Un climat de tension inhabituel s’est installé au sein des conseillers communaux du parti majoritaire Union progressiste le Renouveau dans la commune de Sèmè-Podji. Quelques semaines seulement après les élections communales du 11 janvier 2026 et l’installation officielle du conseil communal, la formation politique majoritaire se retrouve confrontée à une crise interne profonde, nourrie par des rivalités de leadership et des intérêts divergents.

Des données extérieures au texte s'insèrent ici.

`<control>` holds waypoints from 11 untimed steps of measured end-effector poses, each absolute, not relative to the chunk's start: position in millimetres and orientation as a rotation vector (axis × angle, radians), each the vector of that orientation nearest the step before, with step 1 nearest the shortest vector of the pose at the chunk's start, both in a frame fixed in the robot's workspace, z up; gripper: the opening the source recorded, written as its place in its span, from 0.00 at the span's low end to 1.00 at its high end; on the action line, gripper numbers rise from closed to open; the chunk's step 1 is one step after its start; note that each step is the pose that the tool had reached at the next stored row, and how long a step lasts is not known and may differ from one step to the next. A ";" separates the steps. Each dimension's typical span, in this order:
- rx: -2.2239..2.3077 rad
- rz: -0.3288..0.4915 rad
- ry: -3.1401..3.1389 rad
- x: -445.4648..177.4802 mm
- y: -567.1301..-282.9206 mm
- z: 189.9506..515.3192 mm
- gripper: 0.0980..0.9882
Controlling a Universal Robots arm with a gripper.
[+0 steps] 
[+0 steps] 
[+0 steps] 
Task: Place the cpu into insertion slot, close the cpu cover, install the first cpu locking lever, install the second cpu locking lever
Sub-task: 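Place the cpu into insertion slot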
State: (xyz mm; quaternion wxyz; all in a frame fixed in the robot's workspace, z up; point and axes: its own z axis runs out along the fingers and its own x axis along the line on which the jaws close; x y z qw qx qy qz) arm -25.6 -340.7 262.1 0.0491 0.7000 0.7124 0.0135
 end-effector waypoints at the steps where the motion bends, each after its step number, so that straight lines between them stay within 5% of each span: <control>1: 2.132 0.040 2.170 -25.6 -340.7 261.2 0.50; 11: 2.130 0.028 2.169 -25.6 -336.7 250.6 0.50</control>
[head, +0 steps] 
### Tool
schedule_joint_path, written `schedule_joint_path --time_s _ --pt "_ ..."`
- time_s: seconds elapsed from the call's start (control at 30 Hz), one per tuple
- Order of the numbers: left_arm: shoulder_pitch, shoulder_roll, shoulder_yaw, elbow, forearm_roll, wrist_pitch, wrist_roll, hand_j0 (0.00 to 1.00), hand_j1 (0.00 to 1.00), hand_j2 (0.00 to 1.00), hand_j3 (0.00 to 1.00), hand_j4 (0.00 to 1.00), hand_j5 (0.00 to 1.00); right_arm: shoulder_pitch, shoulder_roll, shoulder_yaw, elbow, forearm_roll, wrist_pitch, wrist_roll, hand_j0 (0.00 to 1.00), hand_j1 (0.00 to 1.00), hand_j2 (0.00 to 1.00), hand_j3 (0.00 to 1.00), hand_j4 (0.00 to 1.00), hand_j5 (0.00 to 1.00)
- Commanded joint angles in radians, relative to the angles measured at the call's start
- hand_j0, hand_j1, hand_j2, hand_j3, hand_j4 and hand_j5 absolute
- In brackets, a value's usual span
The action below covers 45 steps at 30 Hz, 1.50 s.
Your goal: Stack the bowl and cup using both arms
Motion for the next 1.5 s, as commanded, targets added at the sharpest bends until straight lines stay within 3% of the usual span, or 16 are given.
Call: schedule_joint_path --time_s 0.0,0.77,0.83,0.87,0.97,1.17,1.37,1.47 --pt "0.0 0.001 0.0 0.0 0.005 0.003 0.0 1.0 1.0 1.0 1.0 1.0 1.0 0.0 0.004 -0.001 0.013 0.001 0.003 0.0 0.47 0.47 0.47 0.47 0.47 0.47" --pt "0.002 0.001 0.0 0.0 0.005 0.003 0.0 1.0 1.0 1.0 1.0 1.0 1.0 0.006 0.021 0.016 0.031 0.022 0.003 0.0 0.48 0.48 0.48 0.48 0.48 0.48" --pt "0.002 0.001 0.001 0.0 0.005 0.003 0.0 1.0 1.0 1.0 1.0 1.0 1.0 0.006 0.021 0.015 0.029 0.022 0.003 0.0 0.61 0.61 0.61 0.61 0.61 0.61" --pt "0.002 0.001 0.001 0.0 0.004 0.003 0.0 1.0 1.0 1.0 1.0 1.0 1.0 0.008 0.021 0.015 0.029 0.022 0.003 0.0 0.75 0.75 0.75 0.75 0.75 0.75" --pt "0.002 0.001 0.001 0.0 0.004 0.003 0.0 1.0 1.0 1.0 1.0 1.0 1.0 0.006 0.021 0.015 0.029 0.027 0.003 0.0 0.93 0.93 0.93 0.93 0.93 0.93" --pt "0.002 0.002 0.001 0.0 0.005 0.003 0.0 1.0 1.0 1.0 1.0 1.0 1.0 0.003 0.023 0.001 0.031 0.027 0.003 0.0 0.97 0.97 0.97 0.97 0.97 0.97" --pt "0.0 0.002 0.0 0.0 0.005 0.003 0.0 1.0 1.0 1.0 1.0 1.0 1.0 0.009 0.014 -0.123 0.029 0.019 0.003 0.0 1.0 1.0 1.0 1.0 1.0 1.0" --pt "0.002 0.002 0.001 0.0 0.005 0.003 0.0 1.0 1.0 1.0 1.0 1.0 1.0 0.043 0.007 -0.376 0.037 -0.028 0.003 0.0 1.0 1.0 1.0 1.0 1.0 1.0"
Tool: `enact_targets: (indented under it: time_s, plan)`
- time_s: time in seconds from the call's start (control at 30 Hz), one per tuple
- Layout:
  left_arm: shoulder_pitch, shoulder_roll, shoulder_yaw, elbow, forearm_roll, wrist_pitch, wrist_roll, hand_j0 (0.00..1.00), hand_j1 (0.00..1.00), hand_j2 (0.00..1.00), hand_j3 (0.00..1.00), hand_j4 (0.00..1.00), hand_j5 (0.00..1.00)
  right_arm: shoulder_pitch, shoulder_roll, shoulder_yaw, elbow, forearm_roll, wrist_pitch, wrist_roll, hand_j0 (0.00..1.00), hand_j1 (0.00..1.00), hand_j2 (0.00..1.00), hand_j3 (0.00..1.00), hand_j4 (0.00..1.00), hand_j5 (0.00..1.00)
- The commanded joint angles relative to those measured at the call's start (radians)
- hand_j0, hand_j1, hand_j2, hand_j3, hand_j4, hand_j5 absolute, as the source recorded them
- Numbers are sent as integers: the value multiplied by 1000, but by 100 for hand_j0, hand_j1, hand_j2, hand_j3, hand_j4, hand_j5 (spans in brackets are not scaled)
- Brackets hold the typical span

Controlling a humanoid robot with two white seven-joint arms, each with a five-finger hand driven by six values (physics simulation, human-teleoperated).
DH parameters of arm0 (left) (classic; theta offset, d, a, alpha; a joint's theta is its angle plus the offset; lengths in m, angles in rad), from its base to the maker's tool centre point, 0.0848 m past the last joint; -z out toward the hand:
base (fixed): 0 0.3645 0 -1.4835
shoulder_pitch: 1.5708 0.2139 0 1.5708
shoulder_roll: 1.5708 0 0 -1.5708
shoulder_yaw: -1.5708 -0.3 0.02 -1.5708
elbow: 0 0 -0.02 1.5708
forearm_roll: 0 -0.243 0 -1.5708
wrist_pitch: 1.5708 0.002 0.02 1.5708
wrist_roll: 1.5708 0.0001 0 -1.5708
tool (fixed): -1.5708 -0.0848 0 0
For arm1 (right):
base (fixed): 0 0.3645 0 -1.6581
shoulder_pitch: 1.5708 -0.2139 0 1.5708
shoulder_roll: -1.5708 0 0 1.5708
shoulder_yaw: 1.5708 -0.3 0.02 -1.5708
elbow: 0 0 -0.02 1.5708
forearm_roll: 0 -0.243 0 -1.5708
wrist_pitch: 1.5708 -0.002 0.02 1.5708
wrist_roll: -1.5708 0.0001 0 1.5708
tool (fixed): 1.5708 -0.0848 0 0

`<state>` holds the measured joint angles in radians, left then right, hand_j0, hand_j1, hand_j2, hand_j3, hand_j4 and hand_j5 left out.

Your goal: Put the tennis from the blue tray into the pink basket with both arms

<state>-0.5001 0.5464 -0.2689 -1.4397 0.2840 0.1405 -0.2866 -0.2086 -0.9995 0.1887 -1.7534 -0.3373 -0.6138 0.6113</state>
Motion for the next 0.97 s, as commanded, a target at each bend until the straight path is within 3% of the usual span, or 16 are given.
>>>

Un profond malaise secoue le parti Union progressiste le Renouveau. Après avoir gagné la confiance des populations dans les urnes, la formation politique présidée par Joseph Djogbénou n’arrive toujours à désigner les chefs des six arrondissements de la commune et les présidents des commissions. À l’origine de la brouille, deux figures influentes du parti au plan local. D’un côté, le député à l’Assemblée nationale et coordonnateur communal du parti, Hyppolite Hazounmè. De l’autre, l’ancien député, Charlemagne Honfo. Selon plusieurs militants, les deux leaders n’ont jamais véritablement accordé leurs violons depuis des années bien qu’appartenant au même parti politique. Les différends, longtemps cachés, ont fini par éclater au grand jour à l’occasion de la mise en place des organes dirigeants du conseil communal. Après l’installation du maire Thomas Singbo et de ses adjoints, une séance a été programmée le lundi dernier pour procéder à la désignation des chefs des six arrondissements ainsi que des présidents des différentes commissions techniques. C’est à ce moment précis que les tensions ont atteint leur seuil.
Des choix contestés
D’après des indiscrétions recueillies auprès de militants, le camp de Charlemagne Honfo aurait tenté d’imposer ses choix pour occuper certains postes stratégiques notamment l’arrondissement d’Êkpê qui revenait à Mathieu Sahui selon les choix du camp Hazounmè. Des propositions qui, visiblement, ne font pas l’unanimité au sein du groupe des conseillers Up le Renouveau. Certains estiment que les profils avancés ne répondent ni aux critères d’expérience ni aux attentes des populations. D’autres dénoncent une volonté hégémonique visant à verrouiller les instances de décision au niveau communal. En face, le camp de Hyppolite Hazounmè rejette toute logique d’imposition et appelle à une concertation plus inclusive. En réalité, cette guerre clanique ne date pas d’aujourd’hui. Les relations entre Hyppolite Hazounmè et Charlemagne Honfo ont, de l’avis de plusieurs observateurs de la vie politique locale, toujours été marquées par une méfiance réciproque. Les joutes électorales passées et les batailles de positionnement interne auraient laissé des cicatrices jamais refermées. Aujourd’hui, ces divergences prennent une tournure plus préoccupante, car elles impactent directement la gouvernance locale et l’image du parti dans la commune.
Une médiation en vue
Cette crise fragilise incontestablement l’Union progressiste le Renouveau à Sèmè-Podji et bloque le processus de désignation des chefs d’arrondissement et des responsables de commissions. De sources concordantes, une séance de médiation est prévue ce jour en présence du président du parti, Joseph Djogbénou. La rencontre devrait être élargie aux coordonnateurs d’arrondissement afin de trouver un terrain d’entente et dégeler la situation. Les rumeurs font état d’une probable reprise de toutes les désignations, à l’exception du poste de maire déjà acté. Une option qui, si elle se confirme, pourrait permettre de repartir sur de nouvelles bases et de restaurer un semblant de cohésion. Reste à savoir si cette médiation suffira à éteindre définitivement les rivalités personnelles qui minent le parti ou si la crise laissera des séquelles durables dans la gestion communale. Pour l’heure, à Sèmè-Podji, l’heure n’est plus à la célébration post-électorale, mais à la gestion d’une crise interne dont l’issue demeure incertaine.